Hunt through the entries for the word "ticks" and copy each line in which it appears.

══ Given records ══

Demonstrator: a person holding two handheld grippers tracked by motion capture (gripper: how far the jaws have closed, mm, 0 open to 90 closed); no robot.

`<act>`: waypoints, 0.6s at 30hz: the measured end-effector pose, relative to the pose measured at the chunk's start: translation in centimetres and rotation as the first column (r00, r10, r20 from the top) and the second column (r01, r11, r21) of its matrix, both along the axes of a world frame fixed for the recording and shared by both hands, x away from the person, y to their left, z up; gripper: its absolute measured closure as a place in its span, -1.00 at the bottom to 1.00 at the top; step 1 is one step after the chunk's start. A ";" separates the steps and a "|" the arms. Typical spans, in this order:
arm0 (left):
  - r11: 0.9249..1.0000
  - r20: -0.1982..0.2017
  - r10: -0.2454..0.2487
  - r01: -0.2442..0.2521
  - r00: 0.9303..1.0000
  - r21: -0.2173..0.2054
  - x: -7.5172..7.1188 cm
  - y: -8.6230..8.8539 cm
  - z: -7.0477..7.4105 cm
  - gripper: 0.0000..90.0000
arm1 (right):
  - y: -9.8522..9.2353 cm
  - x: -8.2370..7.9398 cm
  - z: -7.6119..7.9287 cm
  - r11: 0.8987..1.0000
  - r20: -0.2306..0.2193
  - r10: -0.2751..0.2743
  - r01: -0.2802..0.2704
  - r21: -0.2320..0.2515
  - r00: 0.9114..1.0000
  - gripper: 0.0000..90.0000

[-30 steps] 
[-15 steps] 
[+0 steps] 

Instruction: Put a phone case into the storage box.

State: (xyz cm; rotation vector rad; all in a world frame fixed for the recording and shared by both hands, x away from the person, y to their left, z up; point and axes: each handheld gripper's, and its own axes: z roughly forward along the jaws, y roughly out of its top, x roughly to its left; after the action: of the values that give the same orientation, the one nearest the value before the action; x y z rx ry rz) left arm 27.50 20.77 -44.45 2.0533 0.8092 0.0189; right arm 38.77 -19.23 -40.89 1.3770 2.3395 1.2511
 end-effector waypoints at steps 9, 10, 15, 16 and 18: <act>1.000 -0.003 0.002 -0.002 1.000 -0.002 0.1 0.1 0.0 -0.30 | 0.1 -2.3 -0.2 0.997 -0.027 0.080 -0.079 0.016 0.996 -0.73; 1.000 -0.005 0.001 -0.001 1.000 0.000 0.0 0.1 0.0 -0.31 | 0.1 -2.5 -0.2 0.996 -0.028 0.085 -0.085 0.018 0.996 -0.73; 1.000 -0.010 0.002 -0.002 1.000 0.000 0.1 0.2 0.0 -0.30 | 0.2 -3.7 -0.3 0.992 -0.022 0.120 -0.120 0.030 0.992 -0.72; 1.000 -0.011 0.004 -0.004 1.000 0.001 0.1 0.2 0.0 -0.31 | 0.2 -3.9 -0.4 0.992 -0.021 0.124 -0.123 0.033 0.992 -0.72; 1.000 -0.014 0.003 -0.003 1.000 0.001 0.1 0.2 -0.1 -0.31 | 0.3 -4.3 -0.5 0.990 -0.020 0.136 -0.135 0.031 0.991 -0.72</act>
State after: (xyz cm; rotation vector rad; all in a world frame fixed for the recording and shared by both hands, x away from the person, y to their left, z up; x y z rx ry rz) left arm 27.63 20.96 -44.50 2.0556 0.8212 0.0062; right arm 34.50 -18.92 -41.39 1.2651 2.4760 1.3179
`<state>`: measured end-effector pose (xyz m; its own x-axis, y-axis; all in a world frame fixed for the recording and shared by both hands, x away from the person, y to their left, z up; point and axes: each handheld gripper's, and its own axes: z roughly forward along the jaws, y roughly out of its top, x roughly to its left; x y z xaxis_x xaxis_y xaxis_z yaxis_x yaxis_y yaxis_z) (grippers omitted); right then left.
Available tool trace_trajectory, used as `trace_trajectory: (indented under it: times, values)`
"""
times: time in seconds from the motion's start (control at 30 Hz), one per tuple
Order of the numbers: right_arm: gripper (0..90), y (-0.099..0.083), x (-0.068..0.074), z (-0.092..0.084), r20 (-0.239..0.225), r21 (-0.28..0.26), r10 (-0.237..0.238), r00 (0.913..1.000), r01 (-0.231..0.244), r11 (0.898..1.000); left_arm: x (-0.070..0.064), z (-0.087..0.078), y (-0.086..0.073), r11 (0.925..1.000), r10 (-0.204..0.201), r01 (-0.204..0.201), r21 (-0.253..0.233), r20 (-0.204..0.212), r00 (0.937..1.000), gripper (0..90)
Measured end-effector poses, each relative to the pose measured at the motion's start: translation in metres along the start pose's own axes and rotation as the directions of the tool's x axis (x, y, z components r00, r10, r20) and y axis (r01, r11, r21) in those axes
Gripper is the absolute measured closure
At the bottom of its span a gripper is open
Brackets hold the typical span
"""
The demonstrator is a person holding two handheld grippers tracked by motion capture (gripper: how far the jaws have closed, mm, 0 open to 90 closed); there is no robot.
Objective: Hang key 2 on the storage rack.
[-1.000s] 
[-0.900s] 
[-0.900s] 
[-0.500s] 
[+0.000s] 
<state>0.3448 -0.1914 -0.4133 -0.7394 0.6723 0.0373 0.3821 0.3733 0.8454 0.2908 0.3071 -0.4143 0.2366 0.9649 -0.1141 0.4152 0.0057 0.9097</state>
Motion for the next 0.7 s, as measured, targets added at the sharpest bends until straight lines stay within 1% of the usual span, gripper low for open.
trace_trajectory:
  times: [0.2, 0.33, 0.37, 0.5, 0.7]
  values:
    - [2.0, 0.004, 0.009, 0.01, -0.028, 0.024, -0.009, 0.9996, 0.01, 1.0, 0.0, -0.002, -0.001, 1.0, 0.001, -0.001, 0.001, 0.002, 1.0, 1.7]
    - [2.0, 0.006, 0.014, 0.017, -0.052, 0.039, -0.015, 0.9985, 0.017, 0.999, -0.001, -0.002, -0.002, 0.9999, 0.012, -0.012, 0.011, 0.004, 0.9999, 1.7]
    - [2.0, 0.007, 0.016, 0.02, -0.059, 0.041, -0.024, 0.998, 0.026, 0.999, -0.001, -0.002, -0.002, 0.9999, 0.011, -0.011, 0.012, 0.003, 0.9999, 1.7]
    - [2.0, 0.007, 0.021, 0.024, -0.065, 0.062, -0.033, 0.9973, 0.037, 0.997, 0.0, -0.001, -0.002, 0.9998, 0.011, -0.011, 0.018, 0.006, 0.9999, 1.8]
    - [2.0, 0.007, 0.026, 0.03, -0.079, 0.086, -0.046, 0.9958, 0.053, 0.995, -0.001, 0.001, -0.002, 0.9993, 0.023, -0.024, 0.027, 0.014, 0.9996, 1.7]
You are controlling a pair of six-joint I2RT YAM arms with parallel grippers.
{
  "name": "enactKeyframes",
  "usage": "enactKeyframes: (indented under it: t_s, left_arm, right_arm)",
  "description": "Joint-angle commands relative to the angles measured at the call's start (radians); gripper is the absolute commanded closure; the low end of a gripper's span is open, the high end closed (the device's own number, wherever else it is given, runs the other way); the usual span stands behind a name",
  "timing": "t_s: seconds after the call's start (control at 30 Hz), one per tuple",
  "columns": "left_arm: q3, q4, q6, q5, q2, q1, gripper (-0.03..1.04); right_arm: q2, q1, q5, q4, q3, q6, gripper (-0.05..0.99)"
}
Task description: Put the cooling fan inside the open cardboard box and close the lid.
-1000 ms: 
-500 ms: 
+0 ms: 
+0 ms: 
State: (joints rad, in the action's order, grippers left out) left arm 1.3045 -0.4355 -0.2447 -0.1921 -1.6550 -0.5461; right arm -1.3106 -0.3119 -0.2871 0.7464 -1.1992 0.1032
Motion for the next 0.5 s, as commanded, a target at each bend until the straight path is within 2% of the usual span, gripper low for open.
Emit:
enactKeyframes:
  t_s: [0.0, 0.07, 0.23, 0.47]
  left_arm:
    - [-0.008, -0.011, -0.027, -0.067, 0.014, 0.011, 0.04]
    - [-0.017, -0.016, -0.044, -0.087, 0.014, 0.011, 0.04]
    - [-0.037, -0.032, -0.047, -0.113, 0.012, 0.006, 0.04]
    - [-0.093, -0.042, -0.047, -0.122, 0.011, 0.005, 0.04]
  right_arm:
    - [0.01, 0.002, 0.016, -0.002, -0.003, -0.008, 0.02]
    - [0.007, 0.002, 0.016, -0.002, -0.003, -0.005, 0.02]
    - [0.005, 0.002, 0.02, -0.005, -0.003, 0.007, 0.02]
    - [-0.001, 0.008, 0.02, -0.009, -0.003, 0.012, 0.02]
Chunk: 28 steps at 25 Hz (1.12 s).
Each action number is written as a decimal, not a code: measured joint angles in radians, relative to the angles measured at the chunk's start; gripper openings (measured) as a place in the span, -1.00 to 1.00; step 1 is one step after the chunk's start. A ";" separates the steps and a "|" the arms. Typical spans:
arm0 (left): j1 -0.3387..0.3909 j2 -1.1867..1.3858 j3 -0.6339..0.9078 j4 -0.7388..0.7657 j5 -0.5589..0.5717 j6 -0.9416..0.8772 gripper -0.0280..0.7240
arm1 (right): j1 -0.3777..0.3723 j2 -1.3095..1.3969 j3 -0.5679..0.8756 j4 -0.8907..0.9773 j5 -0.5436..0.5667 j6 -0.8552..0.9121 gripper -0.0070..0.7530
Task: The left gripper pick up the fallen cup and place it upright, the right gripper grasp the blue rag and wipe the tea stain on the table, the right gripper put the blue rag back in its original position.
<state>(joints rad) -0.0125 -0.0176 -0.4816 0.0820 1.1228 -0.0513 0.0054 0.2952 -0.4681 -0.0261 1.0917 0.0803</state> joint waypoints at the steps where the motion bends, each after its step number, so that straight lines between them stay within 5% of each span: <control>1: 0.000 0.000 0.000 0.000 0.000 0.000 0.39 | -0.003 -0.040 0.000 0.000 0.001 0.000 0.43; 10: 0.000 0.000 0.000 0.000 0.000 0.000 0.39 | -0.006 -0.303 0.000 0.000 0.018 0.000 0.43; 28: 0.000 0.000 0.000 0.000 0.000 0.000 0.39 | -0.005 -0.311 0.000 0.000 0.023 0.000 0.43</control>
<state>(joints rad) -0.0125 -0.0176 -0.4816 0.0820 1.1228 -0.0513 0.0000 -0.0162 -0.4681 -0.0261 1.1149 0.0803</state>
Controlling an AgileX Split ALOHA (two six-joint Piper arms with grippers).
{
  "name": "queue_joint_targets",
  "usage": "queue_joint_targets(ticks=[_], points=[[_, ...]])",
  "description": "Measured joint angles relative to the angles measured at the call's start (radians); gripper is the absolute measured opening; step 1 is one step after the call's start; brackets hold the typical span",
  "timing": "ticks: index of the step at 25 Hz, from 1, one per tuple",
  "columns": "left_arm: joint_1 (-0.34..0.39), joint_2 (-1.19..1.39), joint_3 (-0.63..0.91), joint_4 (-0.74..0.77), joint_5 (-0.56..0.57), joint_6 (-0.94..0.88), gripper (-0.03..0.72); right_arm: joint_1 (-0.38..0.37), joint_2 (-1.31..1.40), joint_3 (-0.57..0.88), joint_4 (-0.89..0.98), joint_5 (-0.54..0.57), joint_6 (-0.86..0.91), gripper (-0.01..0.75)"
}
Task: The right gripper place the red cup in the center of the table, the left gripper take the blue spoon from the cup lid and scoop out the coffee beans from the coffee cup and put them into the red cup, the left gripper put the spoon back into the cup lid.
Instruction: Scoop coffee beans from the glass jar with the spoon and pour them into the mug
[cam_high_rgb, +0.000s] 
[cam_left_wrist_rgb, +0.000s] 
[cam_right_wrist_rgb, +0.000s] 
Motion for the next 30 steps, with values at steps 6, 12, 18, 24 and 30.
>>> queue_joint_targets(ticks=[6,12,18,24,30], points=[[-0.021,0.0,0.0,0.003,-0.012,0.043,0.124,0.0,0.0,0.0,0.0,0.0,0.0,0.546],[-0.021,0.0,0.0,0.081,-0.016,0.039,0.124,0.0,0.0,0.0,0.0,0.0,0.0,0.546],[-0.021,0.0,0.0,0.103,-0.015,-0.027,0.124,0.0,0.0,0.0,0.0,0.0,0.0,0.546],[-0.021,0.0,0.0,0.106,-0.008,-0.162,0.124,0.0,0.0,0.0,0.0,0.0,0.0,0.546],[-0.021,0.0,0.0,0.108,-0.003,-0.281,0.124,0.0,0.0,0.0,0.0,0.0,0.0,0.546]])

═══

**The completed task**
  "usage": "queue_joint_targets(ticks=[_], points=[[_, ...]])",
  "timing": "ticks: index of the step at 25 Hz, from 1, one per tuple",
>>> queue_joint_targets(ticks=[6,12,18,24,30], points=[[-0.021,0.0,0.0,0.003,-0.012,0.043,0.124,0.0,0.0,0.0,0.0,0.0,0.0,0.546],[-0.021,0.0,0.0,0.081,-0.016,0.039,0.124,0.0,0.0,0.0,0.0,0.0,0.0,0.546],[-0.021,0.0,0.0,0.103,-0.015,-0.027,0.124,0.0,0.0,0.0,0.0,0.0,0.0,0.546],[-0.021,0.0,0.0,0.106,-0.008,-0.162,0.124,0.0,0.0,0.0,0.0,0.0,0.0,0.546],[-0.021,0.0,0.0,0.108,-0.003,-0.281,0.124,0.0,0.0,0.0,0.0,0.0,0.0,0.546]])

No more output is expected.